Publicado pela Crivo Editorial, "Dente de Leite" reúne poemas atravessados por experimentações afetivas e linguísticas, marcadas pela vivência migrante de Isadora Barcelos, que reside entre o Brasil e a Argentina desde 2018.
A ideia de reunir os textos em livro tomou corpo no final da pandemia, quando Isadora decidiu inscrever o projeto em um concurso de publicação em Buenos Aires. "Foi um impulso importante para começar a organizar e revisar os poemas. Até então, eram textos dispersos, escritos em cadernos e notas de celular, muitas vezes já cruzando os dois idiomas", conta.
“A escrita era algo muito presente na minha vida, mas estar numa cidade com tantas livrarias, ter amigas escritoras, amigos artistas, de alguma maneira também me ajudou a entender que eu poderia ocupar esses lugares”, destaca.
Dente de leite não esconde a mistura: assume o portunhol como um espaço possível de invenção e expressão. “Meu contato com o espanhol foi na rua, no susto. Cheguei decidida a morar em Buenos Aires sem conhecer nada nem ninguém, e mergulhei no idioma de maneira profunda. Meu interesse pela língua surgia por sonoridades curiosas e estranhamentos. Não tive uma aprendizagem linear”, afirma.
No posfácio, a escritora e artista visual Marta Neves observa que, embora Dente de leite possa ser lido como um livro de deslocamentos, seu movimento mais profundo se dá por dentro. “São os detalhes de coisas aparentemente imóveis que nos movem nos poemas, e o que nos sacode dentro deles não é tanto o trânsito da estrangeira, mas um tráfego qualquer no interior da poeta e do tempo”, escreve.
A capa do livro traz uma pintura original da artista e educadora Marcela Novaes. "Me encantei pelo trabalho da Marcela quando conheci a série de casas isoladas vistas no Google Maps. Havia ali algo do íntimo e do alheio que também atravessava muitos poemas", comenta Isadora.

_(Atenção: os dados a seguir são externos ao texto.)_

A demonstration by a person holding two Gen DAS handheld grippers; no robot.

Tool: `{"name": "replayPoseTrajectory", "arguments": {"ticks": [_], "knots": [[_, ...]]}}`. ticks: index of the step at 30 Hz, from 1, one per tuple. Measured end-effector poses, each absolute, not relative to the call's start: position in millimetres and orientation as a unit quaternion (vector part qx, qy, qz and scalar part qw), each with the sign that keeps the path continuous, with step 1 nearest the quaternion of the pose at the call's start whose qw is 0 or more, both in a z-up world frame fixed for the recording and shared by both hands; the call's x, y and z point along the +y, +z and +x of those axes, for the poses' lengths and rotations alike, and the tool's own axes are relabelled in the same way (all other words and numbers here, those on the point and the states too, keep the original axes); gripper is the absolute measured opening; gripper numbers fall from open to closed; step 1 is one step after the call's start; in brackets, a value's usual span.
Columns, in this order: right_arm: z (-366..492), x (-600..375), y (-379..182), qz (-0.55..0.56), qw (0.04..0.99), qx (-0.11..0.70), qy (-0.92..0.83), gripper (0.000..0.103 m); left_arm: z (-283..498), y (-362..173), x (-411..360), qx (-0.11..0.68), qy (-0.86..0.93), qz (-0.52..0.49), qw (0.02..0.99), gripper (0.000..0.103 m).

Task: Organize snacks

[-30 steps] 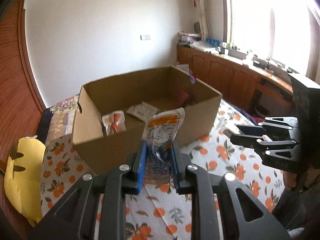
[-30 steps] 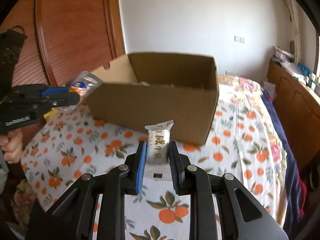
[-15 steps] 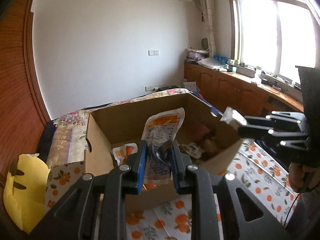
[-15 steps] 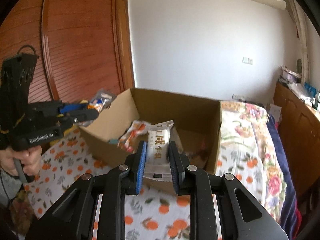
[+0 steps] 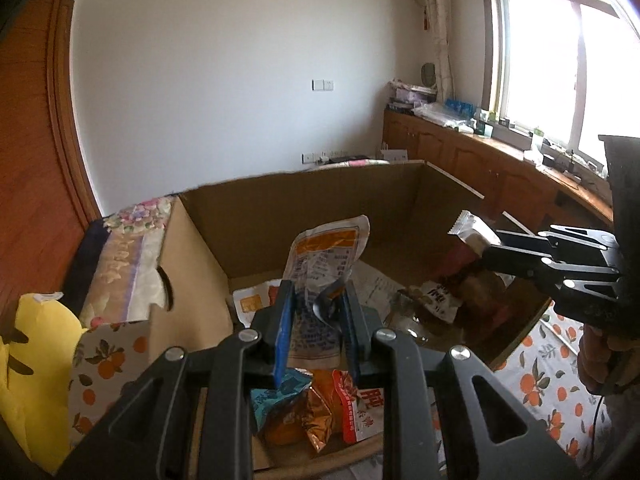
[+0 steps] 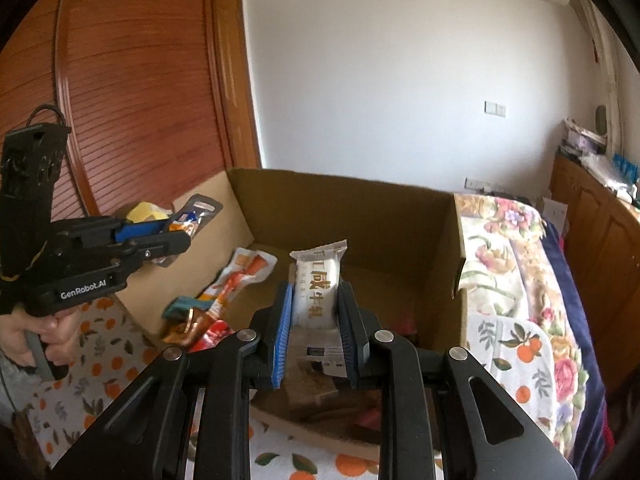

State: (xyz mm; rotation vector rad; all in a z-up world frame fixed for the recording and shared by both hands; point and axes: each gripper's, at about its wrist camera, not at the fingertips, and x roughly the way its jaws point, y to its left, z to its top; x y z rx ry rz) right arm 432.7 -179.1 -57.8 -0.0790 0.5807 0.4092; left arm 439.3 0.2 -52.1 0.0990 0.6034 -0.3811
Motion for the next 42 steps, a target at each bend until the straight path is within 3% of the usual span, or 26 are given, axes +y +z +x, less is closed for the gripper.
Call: {"name": "replayPoseTrajectory", "arguments": {"ticks": [13, 18, 23, 42], "knots": [[440, -176, -72, -0.046, 0.935, 0.286, 0.205, 0.022, 448, -68, -3, 0.307, -0.187, 0.035, 0.933, 0.022], [441, -178, -73, -0.043, 0.934, 0.287, 0.207, 0.025, 447, -68, -3, 0.309, -0.177, 0.036, 0.934, 0.029], [435, -177, -68, -0.037, 0.935, 0.286, 0.205, 0.027, 435, -60, -3, 0.305, -0.172, 0.044, 0.936, 0.030], [297, -183, 26, -0.054, 0.951, 0.253, 0.167, 0.027, 305, 21, 6, 0.269, -0.128, 0.069, 0.952, 0.030]]}}
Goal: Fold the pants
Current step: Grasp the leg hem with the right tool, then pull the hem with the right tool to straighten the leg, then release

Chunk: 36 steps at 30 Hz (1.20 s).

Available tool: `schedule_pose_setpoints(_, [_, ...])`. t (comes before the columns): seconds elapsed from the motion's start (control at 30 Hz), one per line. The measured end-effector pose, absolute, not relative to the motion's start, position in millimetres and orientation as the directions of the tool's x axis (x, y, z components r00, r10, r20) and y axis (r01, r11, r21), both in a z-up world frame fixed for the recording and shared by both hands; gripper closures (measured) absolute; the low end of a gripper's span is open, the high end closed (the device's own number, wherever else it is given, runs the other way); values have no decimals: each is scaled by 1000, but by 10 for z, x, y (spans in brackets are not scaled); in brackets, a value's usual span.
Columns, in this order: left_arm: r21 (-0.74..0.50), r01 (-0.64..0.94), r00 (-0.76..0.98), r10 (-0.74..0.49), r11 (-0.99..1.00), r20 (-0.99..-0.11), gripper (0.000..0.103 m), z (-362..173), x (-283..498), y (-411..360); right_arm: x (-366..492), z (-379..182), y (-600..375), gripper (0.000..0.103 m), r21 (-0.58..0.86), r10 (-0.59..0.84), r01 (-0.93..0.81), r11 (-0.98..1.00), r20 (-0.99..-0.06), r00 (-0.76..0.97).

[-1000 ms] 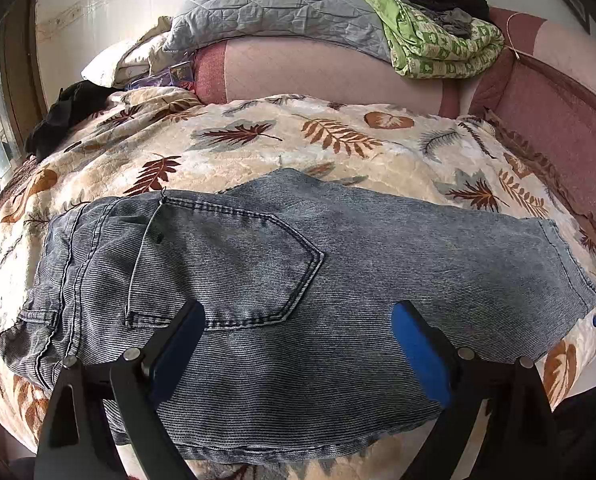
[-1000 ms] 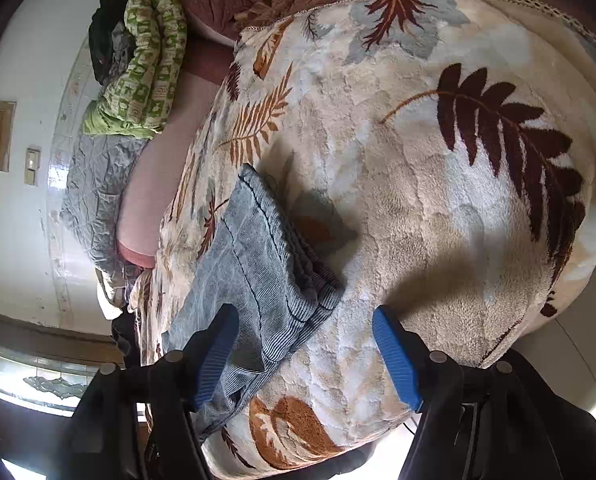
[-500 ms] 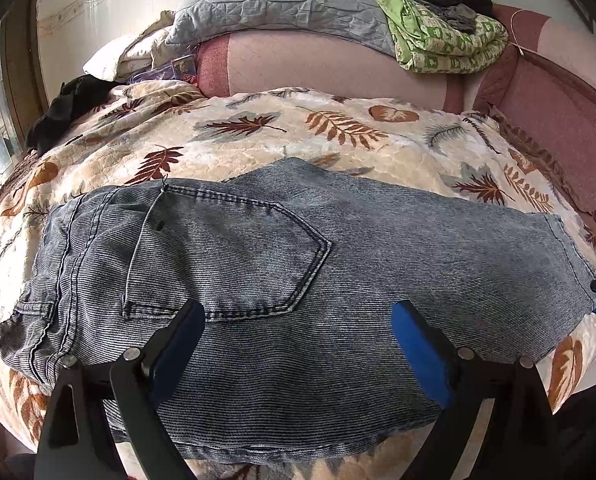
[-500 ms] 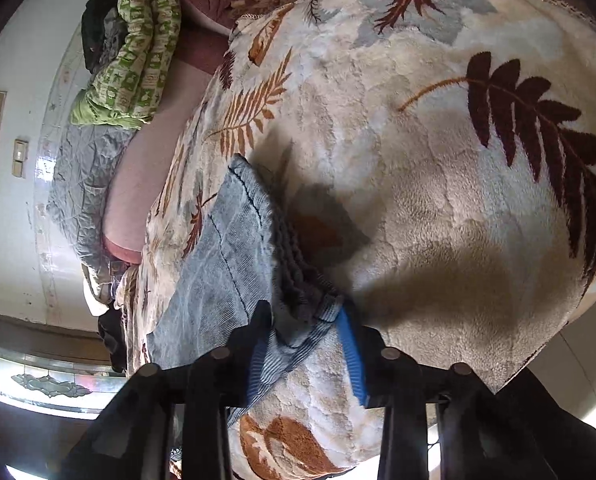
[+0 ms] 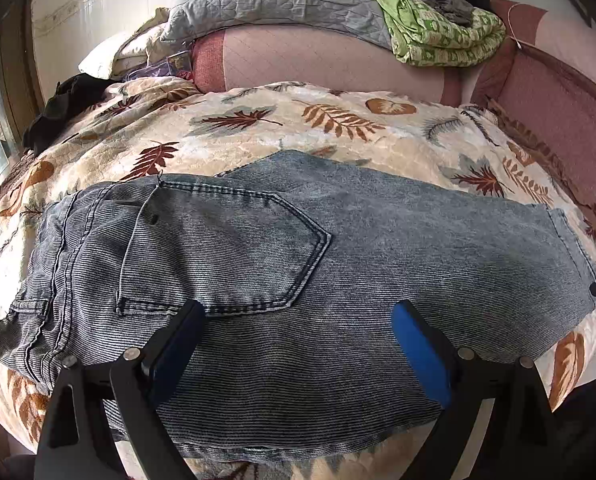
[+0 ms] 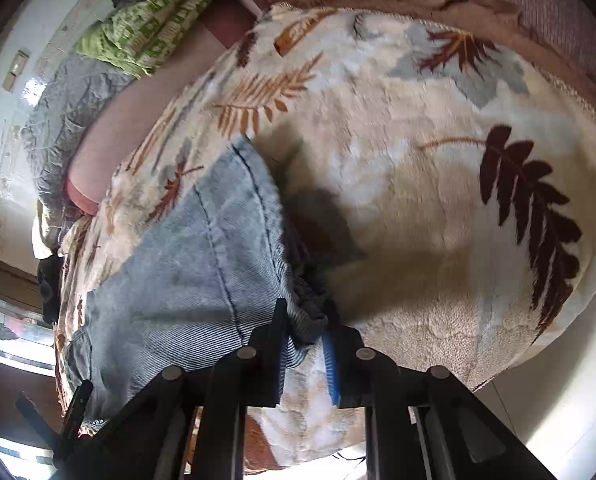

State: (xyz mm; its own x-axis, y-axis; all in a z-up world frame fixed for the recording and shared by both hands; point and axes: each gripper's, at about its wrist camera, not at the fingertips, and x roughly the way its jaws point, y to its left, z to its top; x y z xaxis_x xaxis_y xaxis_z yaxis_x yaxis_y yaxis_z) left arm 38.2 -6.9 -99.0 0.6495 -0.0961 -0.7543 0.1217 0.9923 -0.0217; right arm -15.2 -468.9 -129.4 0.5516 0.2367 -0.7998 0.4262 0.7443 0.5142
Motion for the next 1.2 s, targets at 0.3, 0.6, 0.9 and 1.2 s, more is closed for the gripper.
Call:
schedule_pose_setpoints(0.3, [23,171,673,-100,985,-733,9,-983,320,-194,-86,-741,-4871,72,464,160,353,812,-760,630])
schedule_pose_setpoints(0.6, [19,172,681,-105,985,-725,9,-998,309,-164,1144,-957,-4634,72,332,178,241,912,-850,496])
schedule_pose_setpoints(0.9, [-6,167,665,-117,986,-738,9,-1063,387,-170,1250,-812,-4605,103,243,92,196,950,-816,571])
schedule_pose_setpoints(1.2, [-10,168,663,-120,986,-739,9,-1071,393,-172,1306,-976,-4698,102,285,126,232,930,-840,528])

A pergunta que abre o livro: "Para que serve o estrangeiro, senão para que haja sempre um buraco no peito, uma palavra intraduzível?" sintetiza bem suas inquietações. Ao mesmo tempo, aponta a recusa em buscar uma totalidade. Dente de leite propõe uma escrita que habita o inacabado, aquilo que escapa, um livro feito de lacunas e tentativas.